Daily Rambam · Hebrew-School Dropout · On-Ramp

Mishneh Torah, Repentance 5

On-RampHebrew-School DropoutMarch 27, 2026

Hook

Most of us were taught that "free will" is a theological parlor trick—a way to square the circle of an all-knowing God and a messy, mistake-prone human. You likely bounced off this because it felt like a lecture on guilt: “You’re free, so if you screw up, it’s entirely on you.” That’s a heavy, joyless way to live. Let’s try a fresher look. What if Maimonides (the Rambam) isn’t trying to trap you, but rather trying to hand you the keys to your own psychological agency?

Context

  • The Misconception: People often think free will is a binary test of "good vs. evil" designed to catch us in a divine trap.
  • The Reality: Maimonides views free will not as a moral exam, but as a biological "nature" of the human species. Just as fire rises, human consciousness is designed to choose.
  • The Stakes: If we aren't free, we aren't authors of our own lives; we’re just characters in a script we didn't write. This text argues that the only thing "fixed" in the universe is the fact that you have to choose.

Text Snapshot

"Free will is granted to all men. If one desires to turn himself to the path of good and be righteous, the choice is his. Should he desire to turn to the path of evil and be wicked, the choice is his... There is no one who compels him, sentences him, or leads him towards either of these two paths. Rather, he, on his own initiative and decision, tends to the path he chooses."

New Angle

Insight 1: The "Physics" of Choice

In our adult lives, we often feel like we are victims of our own "defaults." We say, “I’m just a reactive person,” or “I have a short fuse,” or “I’m bad at boundaries.” We treat these personality traits like gravity—immutable, unchangeable facts of our existence. Maimonides rejects this entirely. He suggests that while we have biological impulses, our character is not a fixed monument; it is a path.

Think of it like a commute. You might have a path you’ve walked for twenty years, and it has become so deeply rutted that you don’t even look at the road anymore. You just arrive at your destination (the same bad habit, the same emotional outburst). Maimonides is saying: Stop walking on autopilot. The "free will" he describes isn't the ability to suddenly become a saint overnight; it’s the ability to pause at the crossroads and recognize that you are the one placing your feet. Every time you choose to respond with patience when you usually snap, you are literally carving a new neural pathway—or in his terms, a new "path of character." You are not a victim of your past; you are the architect of your next five minutes.

Insight 2: The Radical Responsibility of "Meaning"

There is a profound, almost terrifying beauty in Maimonides’ insistence that we are responsible for our deeds. In a world where we love to outsource our problems to our childhood, our bosses, or our biology, this text places the weight of the world squarely on our shoulders. Why? Because if you are not the one choosing, then your life has no inherent meaning.
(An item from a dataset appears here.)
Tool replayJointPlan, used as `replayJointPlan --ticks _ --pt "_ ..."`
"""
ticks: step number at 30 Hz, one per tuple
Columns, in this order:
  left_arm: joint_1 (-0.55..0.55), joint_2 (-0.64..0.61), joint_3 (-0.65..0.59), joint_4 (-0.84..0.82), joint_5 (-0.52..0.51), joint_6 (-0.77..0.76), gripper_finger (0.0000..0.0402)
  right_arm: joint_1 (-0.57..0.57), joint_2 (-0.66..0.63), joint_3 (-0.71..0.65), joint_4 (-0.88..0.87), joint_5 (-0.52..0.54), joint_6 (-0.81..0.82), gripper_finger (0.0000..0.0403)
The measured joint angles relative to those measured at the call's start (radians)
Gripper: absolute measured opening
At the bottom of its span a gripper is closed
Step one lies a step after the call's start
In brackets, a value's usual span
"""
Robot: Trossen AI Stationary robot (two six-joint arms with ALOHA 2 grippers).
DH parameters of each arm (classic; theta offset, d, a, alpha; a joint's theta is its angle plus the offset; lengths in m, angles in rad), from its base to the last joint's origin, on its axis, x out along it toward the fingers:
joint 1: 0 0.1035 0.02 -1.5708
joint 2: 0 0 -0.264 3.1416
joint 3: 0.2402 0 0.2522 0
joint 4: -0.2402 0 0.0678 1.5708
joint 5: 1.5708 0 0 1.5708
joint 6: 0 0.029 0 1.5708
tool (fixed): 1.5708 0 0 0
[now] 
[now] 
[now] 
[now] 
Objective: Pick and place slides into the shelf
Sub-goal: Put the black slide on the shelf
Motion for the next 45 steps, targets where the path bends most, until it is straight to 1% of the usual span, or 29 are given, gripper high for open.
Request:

Consider your work or your family life. If you feel "forced" to stay in a job you hate or "forced" to behave a certain way with a partner, you are essentially erasing yourself. Maimonides argues that the Creator desired for us to have this autonomy so that our goodness would actually be ours. If a machine does what it’s programmed to do, it isn't "good"; it’s just efficient. But when a human—who could just as easily be cruel, selfish, or lazy—chooses to be generous or kind, that choice creates a ripple of holiness in the world that didn't exist before. Your life matters because your choices are not pre-programmed. When you choose to show up, to forgive, or to do the hard thing, you aren't just following a rule; you are creating a unique, singular value in the universe that the Creator Himself didn't "force" into being. You are, quite literally, the co-author of reality.

Low-Lift Ritual

This week, try the "Two-Minute Pivot."

When you feel yourself spiraling into a familiar, "default" reaction—perhaps it’s the way you speak to a child when you’re tired, or how you respond to an annoying email—set a literal 2-minute timer on your phone. During those two minutes, you are not allowed to act. You are simply allowed to observe the impulse.

Maimonides’ point is that the "evil" or "wicked" path is usually the one of least resistance, the one of instinct. By waiting, you are asserting your status as a "human who chooses" rather than a "creature who reacts." In those 120 seconds, ask yourself: Is this the path I want to be on? You don't have to be perfect. You just have to be the one who decides.

Chevruta Mini

  1. The "Default" Question: What is one area of your life where you feel like you’re "on rails," acting out of habit rather than choice? What would it look like to consciously steer that path in a different direction for just one day?
  2. The "Judge" Question: If you knew that your choices were the only things in the universe that weren't "compelled" by God, how would that change the way you view the "small" decisions you make today?

Takeaway

You aren't a finished product, and you aren't a robot. The "pillar of the Torah" is simply the realization that you are the one holding the pen. Every choice is a chance to redefine who you are. Stop waiting for a sign to change—you are the sign.